Moving on from “Ancient Times” (covered in my previous article here) we enter what is known as the “Common Era” (CE.)

In the intervening years, humanity made slow progress for what most refer to as “The Dark Ages,” during which advances in literature, medicine, arts or anything else were slow or virtually non-existent.

Then around the beginning of the Seventeenth Century things started to change, and progress across the world began increasing as seen by the number of new inventions.

Image by R. Routledge

Temperature Control

We’ll start in England, where we find Cornelis Drebbel creating the first mercury thermostat around 1620. He designed it in order to control temperature on a chicken incubator.

As manufacturing industries had similar temperature control needs, in particular the textile mills in the 1830’s, Andrew Ure developed the bi-metallic thermostat which would bend as one of the metals expanded in response to an increase in temperature. This was then used to cutoff the supply of energy.

This simple invention would be considered by most to be the beginning of the automation of temperature control in industry. (Ref-1)

Governor Control

In 1788, James Watt adapted a centrifugal governor, that was invented by Christiaan Huygens to regulate distance and pressure between millstones and windmills, to control his steam engine where it regulates the admission of steam into the cylinders.

This development proved so important he is often regarded as the inventor. The widest use of the centrifugal governor was on steam engines during the nineteenth century often referred to as the “Steam Age”. (Ref-2)

From the late 1800’s to the early 1900’s most controls systems inventions were focused on the basic process activities of controlling temperatures, pressures, liquid levels and the speed of rotating machines.
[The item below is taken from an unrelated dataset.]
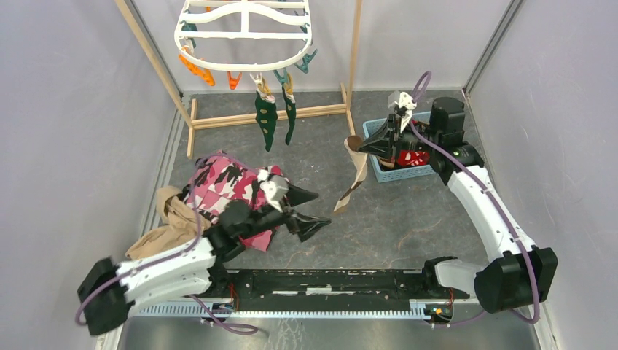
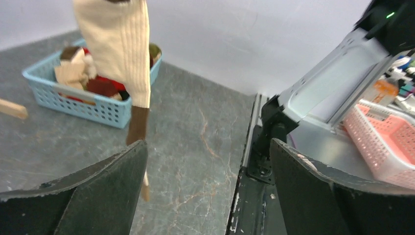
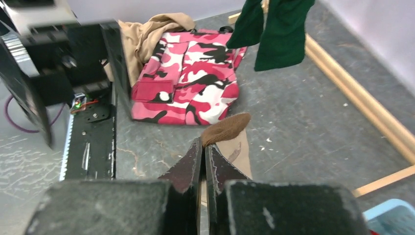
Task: Clip the socks to the hanger
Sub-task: Pick up the sock from the bin.
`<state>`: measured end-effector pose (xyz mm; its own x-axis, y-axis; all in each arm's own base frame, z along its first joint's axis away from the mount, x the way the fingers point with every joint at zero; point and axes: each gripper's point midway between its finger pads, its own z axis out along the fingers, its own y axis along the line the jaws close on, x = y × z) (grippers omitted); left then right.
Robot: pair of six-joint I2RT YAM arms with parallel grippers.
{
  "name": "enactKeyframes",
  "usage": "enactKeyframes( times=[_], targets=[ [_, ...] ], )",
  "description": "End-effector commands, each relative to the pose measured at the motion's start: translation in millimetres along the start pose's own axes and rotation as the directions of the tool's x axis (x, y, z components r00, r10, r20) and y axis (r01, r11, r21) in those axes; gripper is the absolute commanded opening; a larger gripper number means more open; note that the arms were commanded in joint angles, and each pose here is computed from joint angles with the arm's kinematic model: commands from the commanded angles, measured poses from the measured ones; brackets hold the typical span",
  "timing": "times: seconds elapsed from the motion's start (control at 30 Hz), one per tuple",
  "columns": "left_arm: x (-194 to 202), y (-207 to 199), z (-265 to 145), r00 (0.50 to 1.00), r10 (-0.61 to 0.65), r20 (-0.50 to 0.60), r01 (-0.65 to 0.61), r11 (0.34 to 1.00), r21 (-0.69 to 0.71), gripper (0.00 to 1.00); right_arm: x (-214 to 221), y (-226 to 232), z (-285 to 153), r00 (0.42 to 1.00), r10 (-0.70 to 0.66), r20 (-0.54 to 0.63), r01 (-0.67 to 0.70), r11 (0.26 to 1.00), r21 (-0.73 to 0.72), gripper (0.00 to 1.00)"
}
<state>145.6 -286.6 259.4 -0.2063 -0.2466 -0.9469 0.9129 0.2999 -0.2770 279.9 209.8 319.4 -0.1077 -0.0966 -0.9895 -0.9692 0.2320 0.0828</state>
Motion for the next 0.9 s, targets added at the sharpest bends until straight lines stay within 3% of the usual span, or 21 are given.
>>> enactKeyframes(
  times=[0.0, 0.33, 0.67, 0.87],
  targets=[
    [15.0, 43.6, 25.8, 0.991, 0.121, 0.060, -0.104, 0.969, -0.226, 0.99, -12.3, 12.6, 3.6, 0.997, -0.032, 0.064, 0.034, 0.999, -0.029, 0.06],
    [44.8, 52.6, 78.1, 0.982, 0.187, 0.019, -0.177, 0.954, -0.242, 1.00, 11.1, 13.7, 15.6, 0.998, 0.009, 0.060, -0.006, 0.999, -0.046, 0.06],
    [68.2, 57.7, 103.1, 0.991, 0.129, 0.020, -0.121, 0.966, -0.227, 0.98, 22.0, 16.9, 24.2, 0.999, 0.024, 0.034, -0.021, 0.997, -0.077, 0.06],
    [78.1, 78.0, 110.0, 0.994, 0.104, 0.016, -0.093, 0.943, -0.319, 0.91, 24.3, 17.9, 26.0, 1.000, 0.013, 0.027, -0.011, 0.996, -0.086, 0.06]
  ],
)
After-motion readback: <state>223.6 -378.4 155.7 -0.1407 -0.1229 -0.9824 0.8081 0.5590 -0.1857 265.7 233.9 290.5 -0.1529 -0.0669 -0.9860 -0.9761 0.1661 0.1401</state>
However, with the growth in the size of naval guns, ships, and new weapons such as torpedoes, (invented in 1867,) there was an increased need for industrial controls on hydraulic, pneumatic and steam systems.

As ships got bigger, the steering controls became more complex due to the larger hydrodynamic forces on the rudder. And the larger gear ratios between the helm and the rudder resulted in slow response times to steering changes.

In 1873 Jean Joseph Léon Farcot published a book on what he called “servo-motcur” or “moteur asservi” which we now call servomechanisms and servomotors.  (Ref-4).

Electrical Controls

Alessandro Volta created what was effectively the first DC (Direct Current) battery in 1800.

Over the next hundred years, there would be many inventors and inventions that would eventually give rise to AC (Alternating Current).

Genius Nikola Tesla and George Westinghouse were pioneers in the development of AC electricity, but there were also many others who contributed to the development of electricity including James Watt, Andre Ampere and George Ohm.

If you work around electricity very much, you will certainly recognize those names.

Relay-Logic was heavily implemented in the early 1900’s and the need for monitoring and controls in the manufacturing and utility industries created the “control room” areas where many automatic controls were needed to operate boilers, generators and other equipment.

All kinds of inventions were created such as the chart recorder, lights and on/off type controls were invented and implemented.

Pneumatic Controls

While we could start with air compressors going back as far as 3000 BCE, I’ll begin in the 1920’s with the development of pneumatic control equipment.

These would not be widely developed and implemented until around 1930, by Clesson Mason of the Foxboro Company.

Starting around 1932, these wideband pneumatic controllers were widely used in many control applications across industries, primarily to drive the diaphragm control valve. Industry standards such as 3-15 PSI were also implemented during this time.

Ref 3, Image by Markus Schweiss


From the beginning of the Industrial Revolution, advancements in mechanical and pneumatic systems, as well as the invention of reliable electrical generation, made it possible for the manufacturing of large quantities of products automatically.

This in turn lead to the growth of large electrical utilities, bringing electrical distribution to a scale large enough for all of society to benefit from.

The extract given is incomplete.